California’s farmers do amazing work. Though small in number, they produce food in abundance that is consumed by people around the world.
Yet their production can have seriously negative impacts when it comes to the chemicals they use to kill pests, weeds and diseases. Necessary tools that are legal to use, pesticides nonetheless become a big problem whenever they leave the farm and sicken people nearby.
Such was the problem this summer in pesticide drift cases in Tulare and Fresno counties. In both instances, pesticides were applied while farmworkers were in neighboring properties. The result: dozens of sickened workers.
One laborer told The Fresno Bee that his health continues to be adversely affected. Mardonio Solorio says he woke up several nights this summer “coughing blood and gasping for air,” according to a story by Cresencio Rodriguez-Delgado. Solorio’s doctor said the ongoing problems stem from pesticide exposure.
The vast number of pesticide applications in California’s orchards, vineyards and fields are done properly every year without mishap. But the incidents highlighted in The Fresno Bee’s report are a reminder that one drift case is one too many. No farming chemical should ever leave a field and poison people working nearby.
Drift cases explained
In June, a crew of workers was in a peach orchard near Kerman in Fresno County when a tractor began driving around the perimeter of an adjoining almond orchard. The applicator on the tractor was spraying an oil to control mites. The chemical is rated by the state as a caution pesticide, meaning precautions must be taken to safely apply it, but its danger to people is at the lowest level.
The applicator did not see the workers in the orchard, and the pesticide drifted over to them. The result was 70 people afflicted with headaches, and irritated eyes and throats.
Now the Fresno County agricultural commissioner is considering whether to criminally charge the almond farmer for creating an illegal exposure to the pesticide.
A week before, a group of 60 farmworkers in a vineyard near Dinuba, in Tulare County, got exposed to a pesticide when the applicator did not know they were there.
The applicator was treating peaches and was in the adjoining orchard before workers had arrived in the vineyard. The wind shifted, blowing the chemical toward the laborers.
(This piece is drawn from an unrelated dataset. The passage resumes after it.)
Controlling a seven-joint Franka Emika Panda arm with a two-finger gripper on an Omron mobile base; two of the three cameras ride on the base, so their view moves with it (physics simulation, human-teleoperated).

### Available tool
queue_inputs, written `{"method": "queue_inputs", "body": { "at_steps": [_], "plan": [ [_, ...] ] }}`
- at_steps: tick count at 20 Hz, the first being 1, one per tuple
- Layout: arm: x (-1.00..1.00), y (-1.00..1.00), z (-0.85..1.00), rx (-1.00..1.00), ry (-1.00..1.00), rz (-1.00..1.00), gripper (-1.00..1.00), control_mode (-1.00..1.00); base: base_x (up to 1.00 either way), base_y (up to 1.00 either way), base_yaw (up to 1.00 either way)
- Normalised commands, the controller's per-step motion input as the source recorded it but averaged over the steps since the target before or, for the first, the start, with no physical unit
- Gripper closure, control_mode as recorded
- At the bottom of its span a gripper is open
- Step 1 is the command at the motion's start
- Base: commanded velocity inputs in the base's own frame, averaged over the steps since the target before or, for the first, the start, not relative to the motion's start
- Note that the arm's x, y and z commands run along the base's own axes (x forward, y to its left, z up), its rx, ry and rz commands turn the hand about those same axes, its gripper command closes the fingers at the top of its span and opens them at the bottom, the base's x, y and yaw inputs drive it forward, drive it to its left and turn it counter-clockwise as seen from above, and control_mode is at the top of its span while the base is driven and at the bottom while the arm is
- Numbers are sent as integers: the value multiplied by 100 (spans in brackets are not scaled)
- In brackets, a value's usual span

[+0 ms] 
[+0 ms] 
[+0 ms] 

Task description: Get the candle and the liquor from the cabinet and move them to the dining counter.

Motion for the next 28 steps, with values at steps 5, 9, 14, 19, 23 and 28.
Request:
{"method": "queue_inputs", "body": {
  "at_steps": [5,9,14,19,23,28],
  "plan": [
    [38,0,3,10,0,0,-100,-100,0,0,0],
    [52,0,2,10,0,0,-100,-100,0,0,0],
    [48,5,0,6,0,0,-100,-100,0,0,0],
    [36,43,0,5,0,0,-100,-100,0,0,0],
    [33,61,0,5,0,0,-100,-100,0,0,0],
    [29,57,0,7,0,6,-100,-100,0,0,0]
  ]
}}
One of the workers began to vomit, resulting in a 911 emergency call. About 10 people sought medical attention.
The Tulare County agricultural commissioner investigated and found the farm to have violated regulations regarding drift. Two labor contractors were also cited for improper worker training and emergency medical care. The case has been forwarded to the district attorney for review and the ag commissioner is also considering levying a fine.
According to state officials, these cases are outliers: On average, there are 3 million pesticide applications in California each year. Workers get exposed to drift on average about 35 times a year. In 2016, the latest data reported by the state Department of Pesticide Regulation, there were 86 episodes of pesticide exposure to workers from drift and other means.
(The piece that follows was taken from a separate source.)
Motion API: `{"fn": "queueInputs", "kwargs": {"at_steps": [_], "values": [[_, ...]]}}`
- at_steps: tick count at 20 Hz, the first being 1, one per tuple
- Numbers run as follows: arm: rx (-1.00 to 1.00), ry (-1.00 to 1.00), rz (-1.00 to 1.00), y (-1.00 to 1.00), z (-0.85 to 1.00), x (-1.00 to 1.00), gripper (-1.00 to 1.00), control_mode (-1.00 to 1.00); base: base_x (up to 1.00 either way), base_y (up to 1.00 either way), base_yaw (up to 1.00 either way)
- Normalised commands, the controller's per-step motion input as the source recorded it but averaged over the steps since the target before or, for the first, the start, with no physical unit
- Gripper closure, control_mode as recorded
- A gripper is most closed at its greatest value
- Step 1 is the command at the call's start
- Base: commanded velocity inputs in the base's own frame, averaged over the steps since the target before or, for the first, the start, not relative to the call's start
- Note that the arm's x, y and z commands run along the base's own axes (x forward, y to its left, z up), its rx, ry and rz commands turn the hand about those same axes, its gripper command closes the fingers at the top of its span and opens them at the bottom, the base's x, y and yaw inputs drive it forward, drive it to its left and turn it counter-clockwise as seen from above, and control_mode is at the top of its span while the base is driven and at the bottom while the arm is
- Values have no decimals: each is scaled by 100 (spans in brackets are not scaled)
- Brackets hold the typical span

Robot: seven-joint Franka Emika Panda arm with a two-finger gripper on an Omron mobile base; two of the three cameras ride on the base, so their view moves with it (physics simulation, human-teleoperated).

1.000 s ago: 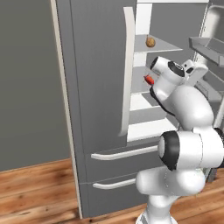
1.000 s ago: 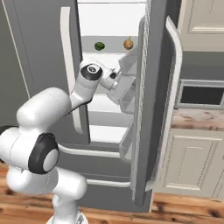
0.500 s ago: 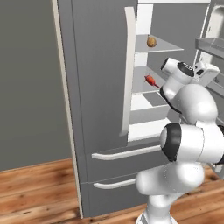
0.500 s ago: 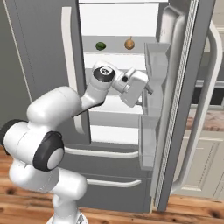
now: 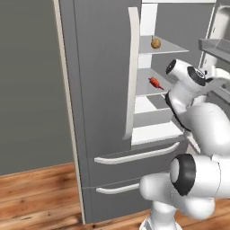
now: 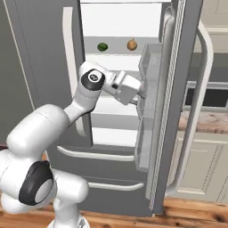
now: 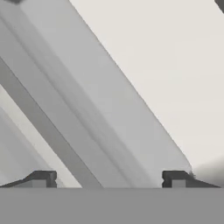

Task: Gather the onion and avocado from the fridge and place them on a tray on the dining counter. Then gather the fishs from the fridge and place them on the other tray.

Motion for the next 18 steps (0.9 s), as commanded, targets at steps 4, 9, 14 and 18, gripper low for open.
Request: {"fn": "queueInputs", "kwargs": {"at_steps": [4, 9, 14, 18], "values": [[0, -26, 22, 72, -4, -50, -100, -100, 0, 0, 0], [3, -13, 36, 61, -5, -25, -100, -100, 0, 0, 0], [6, -14, 32, 9, 10, 2, -100, -100, 0, 0, 0], [10, -1, 22, -45, 6, 62, -100, -100, 0, 0, 0]]}}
Zero tolerance for pesticide drift
The public’s expectation when it comes to pesticide use is simple: no exposure off the farm. Mistakes happen, people are human – but growers must do more to keep farm chemicals from sickening field workers or blowing into neighborhoods.
Every farmer has a responsibility to make sure each employee understands that goal and abides by it when applications are being made. The pressure to get a chemical applied – be it because pests are multiplying or there is a window of good weather – cannot overrule proper judgment. If pesticides cannot be used properly, don’t apply them.
Regulations currently in place make it clear that pesticide drift is completely unacceptable. The question is whether those responsible for following the regulations take them seriously enough.
Training staff on how to properly apply pesticides is key. No one should be able to drive a tractor and apply farm chemicals without a full understanding of the rules and required safety practices. Those charged with applying these chemicals must also have the courage to tell the boss “not today” if conditions change plans.
To that end, California Farm Bureau offices around the state are hosting “Spray Safe” workshops to provide such training. Kern County Farm Bureau has a workshop coming up in January, and the Fresno County Farm Bureau is planning one sometime this winter as well. The sessions will be in English and Spanish.
For those who refuse to embrace the training and follow the regulations, punishment and enforcement are key. The state gives county ag commissioners up to two years to complete investigations. By then, a bad actor has moved on to treating and harvesting a new crop. State officials must act to shorten the timeline and expedite punishment for offenders.
In 2018, California agriculture earned $50 billion in gross sales. With such earnings, there must be a way to achieve a no-fail process for farmers to safely and efficiently use pesticides.
When it comes to protecting the health and safety of farmworkers, California’s agriculture sector must adopt a policy of zero tolerance for pesticide drift.